Records from a data collection:

▬▬▬▬▬▬

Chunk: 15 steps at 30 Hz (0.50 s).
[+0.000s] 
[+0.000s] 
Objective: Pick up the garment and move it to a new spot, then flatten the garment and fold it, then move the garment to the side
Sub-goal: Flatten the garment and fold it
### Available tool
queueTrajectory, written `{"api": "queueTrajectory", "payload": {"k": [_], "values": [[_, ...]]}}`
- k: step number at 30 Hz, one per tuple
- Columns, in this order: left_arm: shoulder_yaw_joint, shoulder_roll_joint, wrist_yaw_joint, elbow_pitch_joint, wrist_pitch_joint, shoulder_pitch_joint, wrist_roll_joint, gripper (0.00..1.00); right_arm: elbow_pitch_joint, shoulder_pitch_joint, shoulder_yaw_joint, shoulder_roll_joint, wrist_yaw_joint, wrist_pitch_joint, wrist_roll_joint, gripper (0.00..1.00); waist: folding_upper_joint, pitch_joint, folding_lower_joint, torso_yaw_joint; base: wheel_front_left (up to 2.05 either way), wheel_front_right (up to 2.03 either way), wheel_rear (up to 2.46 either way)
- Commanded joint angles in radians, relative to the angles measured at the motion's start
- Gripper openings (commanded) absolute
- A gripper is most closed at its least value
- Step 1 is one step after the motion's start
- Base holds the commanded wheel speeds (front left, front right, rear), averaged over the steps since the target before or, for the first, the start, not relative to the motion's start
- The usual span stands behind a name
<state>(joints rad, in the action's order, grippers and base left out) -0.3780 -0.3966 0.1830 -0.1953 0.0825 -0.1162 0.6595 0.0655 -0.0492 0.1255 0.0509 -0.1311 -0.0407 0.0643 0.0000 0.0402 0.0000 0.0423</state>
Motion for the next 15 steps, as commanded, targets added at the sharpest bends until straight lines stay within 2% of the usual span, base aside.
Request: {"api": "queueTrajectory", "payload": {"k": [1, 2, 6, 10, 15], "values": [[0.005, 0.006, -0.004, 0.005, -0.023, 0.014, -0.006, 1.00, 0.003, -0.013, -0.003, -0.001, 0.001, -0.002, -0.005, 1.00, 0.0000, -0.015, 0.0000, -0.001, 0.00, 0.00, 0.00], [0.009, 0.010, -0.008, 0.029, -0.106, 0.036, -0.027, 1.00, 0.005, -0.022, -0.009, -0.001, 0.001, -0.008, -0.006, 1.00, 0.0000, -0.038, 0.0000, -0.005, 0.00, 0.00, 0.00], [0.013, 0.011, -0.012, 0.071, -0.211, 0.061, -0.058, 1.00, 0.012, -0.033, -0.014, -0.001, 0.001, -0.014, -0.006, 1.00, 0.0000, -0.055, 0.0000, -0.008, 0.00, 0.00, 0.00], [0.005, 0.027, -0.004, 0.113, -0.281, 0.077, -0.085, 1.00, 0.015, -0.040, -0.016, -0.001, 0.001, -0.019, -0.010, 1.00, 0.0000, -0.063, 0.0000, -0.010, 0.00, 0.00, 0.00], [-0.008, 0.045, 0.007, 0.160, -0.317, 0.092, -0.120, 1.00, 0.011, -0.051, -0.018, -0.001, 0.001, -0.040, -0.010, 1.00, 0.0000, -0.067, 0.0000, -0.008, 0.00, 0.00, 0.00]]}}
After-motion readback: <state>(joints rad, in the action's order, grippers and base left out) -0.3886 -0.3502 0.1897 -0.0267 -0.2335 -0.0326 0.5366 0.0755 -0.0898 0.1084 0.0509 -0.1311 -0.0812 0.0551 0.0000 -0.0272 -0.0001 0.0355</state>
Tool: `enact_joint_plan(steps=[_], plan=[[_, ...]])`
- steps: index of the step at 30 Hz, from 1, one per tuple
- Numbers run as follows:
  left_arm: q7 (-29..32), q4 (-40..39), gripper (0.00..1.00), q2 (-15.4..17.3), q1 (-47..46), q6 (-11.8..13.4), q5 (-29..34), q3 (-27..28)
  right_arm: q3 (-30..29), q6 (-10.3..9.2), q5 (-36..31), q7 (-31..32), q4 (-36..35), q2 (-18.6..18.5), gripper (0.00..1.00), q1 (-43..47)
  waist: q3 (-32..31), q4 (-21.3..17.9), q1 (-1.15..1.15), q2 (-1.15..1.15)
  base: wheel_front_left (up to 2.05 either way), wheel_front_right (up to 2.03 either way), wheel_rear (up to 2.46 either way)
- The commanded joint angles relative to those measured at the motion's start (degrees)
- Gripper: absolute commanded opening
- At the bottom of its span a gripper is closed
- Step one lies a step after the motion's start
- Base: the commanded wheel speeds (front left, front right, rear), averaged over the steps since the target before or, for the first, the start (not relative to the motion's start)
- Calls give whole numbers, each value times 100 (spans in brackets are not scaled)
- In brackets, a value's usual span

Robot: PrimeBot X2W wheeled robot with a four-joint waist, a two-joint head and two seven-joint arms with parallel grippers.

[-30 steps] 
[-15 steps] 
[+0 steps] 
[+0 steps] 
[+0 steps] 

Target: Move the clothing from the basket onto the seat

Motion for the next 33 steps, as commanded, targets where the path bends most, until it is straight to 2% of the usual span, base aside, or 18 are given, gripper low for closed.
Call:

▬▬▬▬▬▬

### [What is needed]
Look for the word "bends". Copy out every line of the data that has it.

### [Finished exercise]
Motion for the next 15 steps, as commanded, targets added at the sharpest bends until straight lines stay within 2% of the usual span, base aside.
Motion for the next 33 steps, as commanded, targets where the path bends most, until it is straight to 2% of the usual span, base aside, or 18 are given, gripper low for closed.

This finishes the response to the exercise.